WORK ITEM >> Exactly as written, transcribe the data that follows.

-- DATA SECTION follows --

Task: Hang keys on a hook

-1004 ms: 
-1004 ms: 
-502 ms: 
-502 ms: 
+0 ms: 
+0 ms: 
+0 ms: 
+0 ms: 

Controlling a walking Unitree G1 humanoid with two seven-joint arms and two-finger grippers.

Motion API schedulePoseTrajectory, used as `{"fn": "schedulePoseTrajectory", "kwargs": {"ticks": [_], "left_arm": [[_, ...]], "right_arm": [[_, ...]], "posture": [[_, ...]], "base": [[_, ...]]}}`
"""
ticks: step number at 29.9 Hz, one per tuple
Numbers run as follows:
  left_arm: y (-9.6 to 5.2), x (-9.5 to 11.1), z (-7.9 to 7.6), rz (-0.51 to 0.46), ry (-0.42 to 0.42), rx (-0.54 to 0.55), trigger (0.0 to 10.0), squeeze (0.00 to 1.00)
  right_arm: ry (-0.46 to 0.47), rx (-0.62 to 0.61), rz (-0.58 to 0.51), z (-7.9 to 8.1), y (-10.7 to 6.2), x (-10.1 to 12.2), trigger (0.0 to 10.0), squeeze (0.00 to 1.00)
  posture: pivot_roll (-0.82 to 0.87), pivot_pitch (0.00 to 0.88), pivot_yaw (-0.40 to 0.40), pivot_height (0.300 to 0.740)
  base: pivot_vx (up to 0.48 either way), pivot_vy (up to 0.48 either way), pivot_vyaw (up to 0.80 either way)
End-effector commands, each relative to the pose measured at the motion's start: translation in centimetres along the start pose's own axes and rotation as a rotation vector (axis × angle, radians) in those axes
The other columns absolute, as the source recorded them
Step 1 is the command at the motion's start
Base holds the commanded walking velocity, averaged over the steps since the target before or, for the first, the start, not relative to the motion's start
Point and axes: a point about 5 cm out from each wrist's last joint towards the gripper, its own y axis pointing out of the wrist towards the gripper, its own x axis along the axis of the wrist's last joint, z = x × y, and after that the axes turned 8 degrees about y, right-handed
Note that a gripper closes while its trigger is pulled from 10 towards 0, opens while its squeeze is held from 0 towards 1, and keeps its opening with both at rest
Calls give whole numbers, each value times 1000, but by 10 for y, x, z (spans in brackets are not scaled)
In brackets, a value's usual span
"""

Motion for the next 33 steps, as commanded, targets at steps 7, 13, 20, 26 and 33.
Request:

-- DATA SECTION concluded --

SOLUTION TO THIS PROBLEM >>
Task: Hang keys on a hook

-1004 ms: 
-1004 ms: 
-502 ms: 
-502 ms: 
+0 ms: 
+0 ms: 
+0 ms: 
+0 ms: 

Controlling a walking Unitree G1 humanoid with two seven-joint arms and two-finger grippers.

Motion API schedulePoseTrajectory, used as `{"fn": "schedulePoseTrajectory", "kwargs": {"ticks": [_], "left_arm": [[_, ...]], "right_arm": [[_, ...]], "posture": [[_, ...]], "base": [[_, ...]]}}`
"""
ticks: step number at 29.9 Hz, one per tuple
Numbers run as follows:
  left_arm: y (-9.6 to 5.2), x (-9.5 to 11.1), z (-7.9 to 7.6), rz (-0.51 to 0.46), ry (-0.42 to 0.42), rx (-0.54 to 0.55), trigger (0.0 to 10.0), squeeze (0.00 to 1.00)
  right_arm: ry (-0.46 to 0.47), rx (-0.62 to 0.61), rz (-0.58 to 0.51), z (-7.9 to 8.1), y (-10.7 to 6.2), x (-10.1 to 12.2), trigger (0.0 to 10.0), squeeze (0.00 to 1.00)
  posture: pivot_roll (-0.82 to 0.87), pivot_pitch (0.00 to 0.88), pivot_yaw (-0.40 to 0.40), pivot_height (0.300 to 0.740)
  base: pivot_vx (up to 0.48 either way), pivot_vy (up to 0.48 either way), pivot_vyaw (up to 0.80 either way)
End-effector commands, each relative to the pose measured at the motion's start: translation in centimetres along the start pose's own axes and rotation as a rotation vector (axis × angle, radians) in those axes
The other columns absolute, as the source recorded them
Step 1 is the command at the motion's start
Base holds the commanded walking velocity, averaged over the steps since the target before or, for the first, the start, not relative to the motion's start
Point and axes: a point about 5 cm out from each wrist's last joint towards the gripper, its own y axis pointing out of the wrist towards the gripper, its own x axis along the axis of the wrist's last joint, z = x × y, and after that the axes turned 8 degrees about y, right-handed
Note that a gripper closes while its trigger is pulled from 10 towards 0, opens while its squeeze is held from 0 towards 1, and keeps its opening with both at rest
Calls give whole numbers, each value times 1000, but by 10 for y, x, z (spans in brackets are not scaled)
In brackets, a value's usual span
"""

Motion for the next 33 steps, as commanded, targets at steps 7, 13, 20, 26 and 33.
Request:

The answer contains nothing more.